Writing High-Availability Services?

← Back to Stories (view on slashdot.org)

Writing High-Availability Services?

Posted by Cliff on Tuesday April 15, 2003 @10:23AM from the keeping-your-services-from-falling-over dept.

bigattichouse asks: "I have a project coming up that will require some serious load capabilities accepting socket connections. while I have a design that can be distributed over multiple servers (using queued reads/writes to the db) and is as low-overhead as I can make it - I am concerned about falling into common problems that may have been overcome in many other projects. What strategies (threading, forks, etc) give the best capability?

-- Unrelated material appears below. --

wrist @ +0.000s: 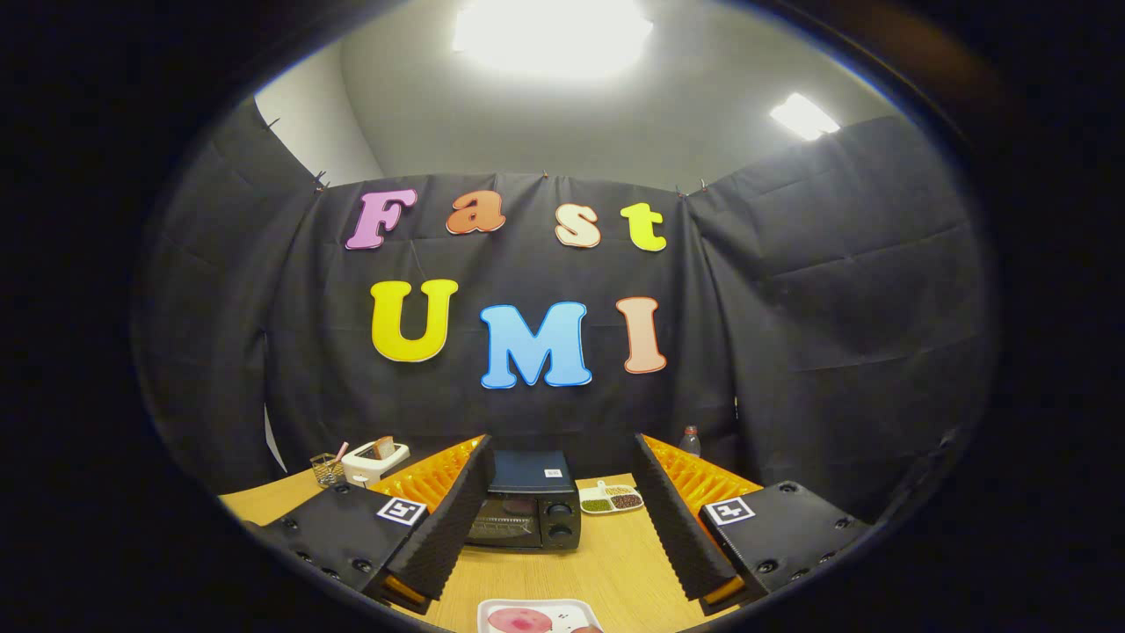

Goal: Open the toaster oven, put the food inside, and close the toaster oven door.

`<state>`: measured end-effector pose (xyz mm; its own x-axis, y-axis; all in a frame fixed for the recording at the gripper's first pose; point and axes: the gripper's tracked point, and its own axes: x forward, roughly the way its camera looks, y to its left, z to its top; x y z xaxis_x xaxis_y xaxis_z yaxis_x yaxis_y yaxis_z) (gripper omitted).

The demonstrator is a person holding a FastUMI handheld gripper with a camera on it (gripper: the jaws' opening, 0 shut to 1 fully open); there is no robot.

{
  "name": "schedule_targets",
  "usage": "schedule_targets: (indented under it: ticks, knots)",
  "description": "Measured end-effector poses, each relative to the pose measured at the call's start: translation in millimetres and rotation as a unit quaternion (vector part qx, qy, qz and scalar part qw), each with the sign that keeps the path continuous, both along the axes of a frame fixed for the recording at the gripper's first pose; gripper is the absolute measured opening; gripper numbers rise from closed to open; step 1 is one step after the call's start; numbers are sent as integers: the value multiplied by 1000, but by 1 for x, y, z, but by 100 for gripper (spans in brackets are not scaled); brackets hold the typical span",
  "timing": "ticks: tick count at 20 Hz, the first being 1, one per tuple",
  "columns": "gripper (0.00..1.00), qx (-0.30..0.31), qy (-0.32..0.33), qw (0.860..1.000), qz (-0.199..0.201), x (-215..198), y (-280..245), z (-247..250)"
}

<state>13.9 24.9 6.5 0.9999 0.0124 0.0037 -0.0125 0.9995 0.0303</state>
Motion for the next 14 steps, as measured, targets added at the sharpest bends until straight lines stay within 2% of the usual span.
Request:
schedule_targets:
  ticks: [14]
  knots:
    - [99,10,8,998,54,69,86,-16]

What common pitfalls should I avoid?"

7 of 21 comments (clear)

Min score:

Reason:

Sort:

One common pitfall ... by Anonymous Coward · 2003-04-15 10:30 · Score: 3, Informative

... is attempting to parallelize a program that would otherwise have been more efficient had it just been kept serial.

All too often I've read the argument: "Oh, performance isn't good, so I'll parallelize it". That doesn't hold much weight, as not all things are efficiently parallelizable.

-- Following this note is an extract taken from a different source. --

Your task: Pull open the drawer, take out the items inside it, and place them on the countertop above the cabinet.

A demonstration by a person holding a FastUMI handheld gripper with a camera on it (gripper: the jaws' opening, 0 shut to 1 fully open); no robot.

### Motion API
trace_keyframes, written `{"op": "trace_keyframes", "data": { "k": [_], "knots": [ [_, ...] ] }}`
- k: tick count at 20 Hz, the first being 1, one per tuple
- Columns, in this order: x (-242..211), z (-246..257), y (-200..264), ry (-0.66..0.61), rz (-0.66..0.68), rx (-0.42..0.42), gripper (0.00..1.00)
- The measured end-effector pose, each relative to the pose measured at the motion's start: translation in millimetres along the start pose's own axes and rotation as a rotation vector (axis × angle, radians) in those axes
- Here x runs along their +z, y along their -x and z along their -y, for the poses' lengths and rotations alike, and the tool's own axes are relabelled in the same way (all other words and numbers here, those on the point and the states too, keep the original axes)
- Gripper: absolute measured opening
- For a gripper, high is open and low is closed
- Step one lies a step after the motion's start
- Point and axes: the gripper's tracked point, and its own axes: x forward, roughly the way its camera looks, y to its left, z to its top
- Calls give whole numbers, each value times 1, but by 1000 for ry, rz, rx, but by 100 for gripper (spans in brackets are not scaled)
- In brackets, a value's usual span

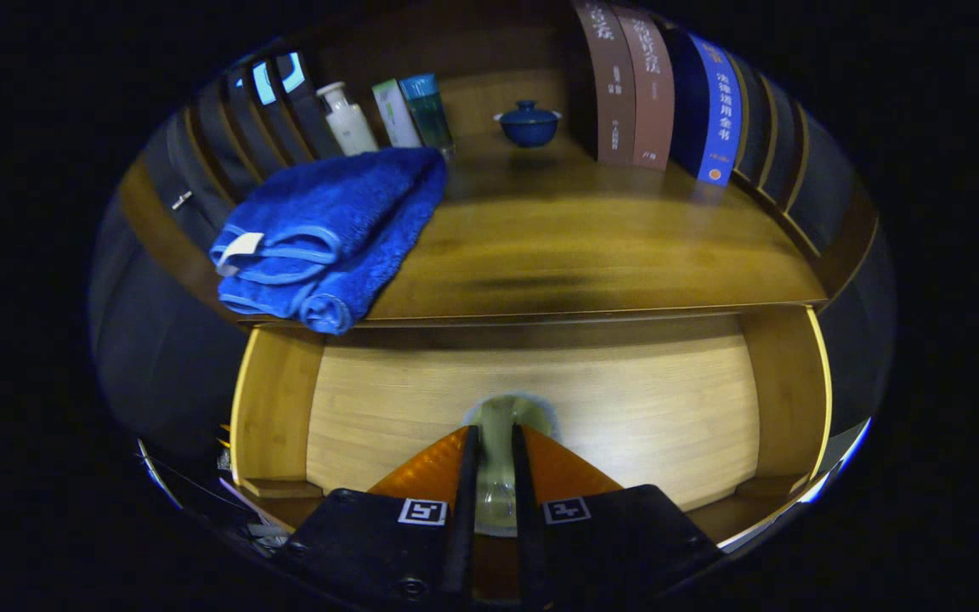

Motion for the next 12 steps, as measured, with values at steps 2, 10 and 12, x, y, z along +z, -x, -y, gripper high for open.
{"op": "trace_keyframes", "data": {
  "k": [2,10,12],
  "knots": [
    [9,-1,16,4,48,8,25],
    [-27,23,0,-6,-48,-37,10],
    [-30,24,-1,9,-65,-38,21]
  ]
}}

So, before anyone suggests that you start pthread_create()ing threads everywhere, give some serious thought as to maxing out the serial performance first.
1. Re:One common pitfall ... by gnuadam · 2003-04-18 04:44 · Score: 2, Informative
  
  I'd not say this is perfectly good advice.
  
  When you carefully optimize your code to acheive maximum serial performance, you get just that, maximum serial performance.
  
  The algorithm that acheives maximal parallel performance, in my experience, is often quite different. What you really need to do is to carefully plan your code for maximum benefit in the resources you have available.
  
  If you want to design a parallel code, start with that assumption, not from the standpoint of parallelizing a serial code.
  
  --
  You say :wq, I say ZZ. Why can't we all just get along?
Beware slow connections by linuxwrangler · 2003-04-15 10:42 · Score: 4, Informative

In a former job we totally hammered an app on our internal lan and got many times the requests rate we would need in the real world.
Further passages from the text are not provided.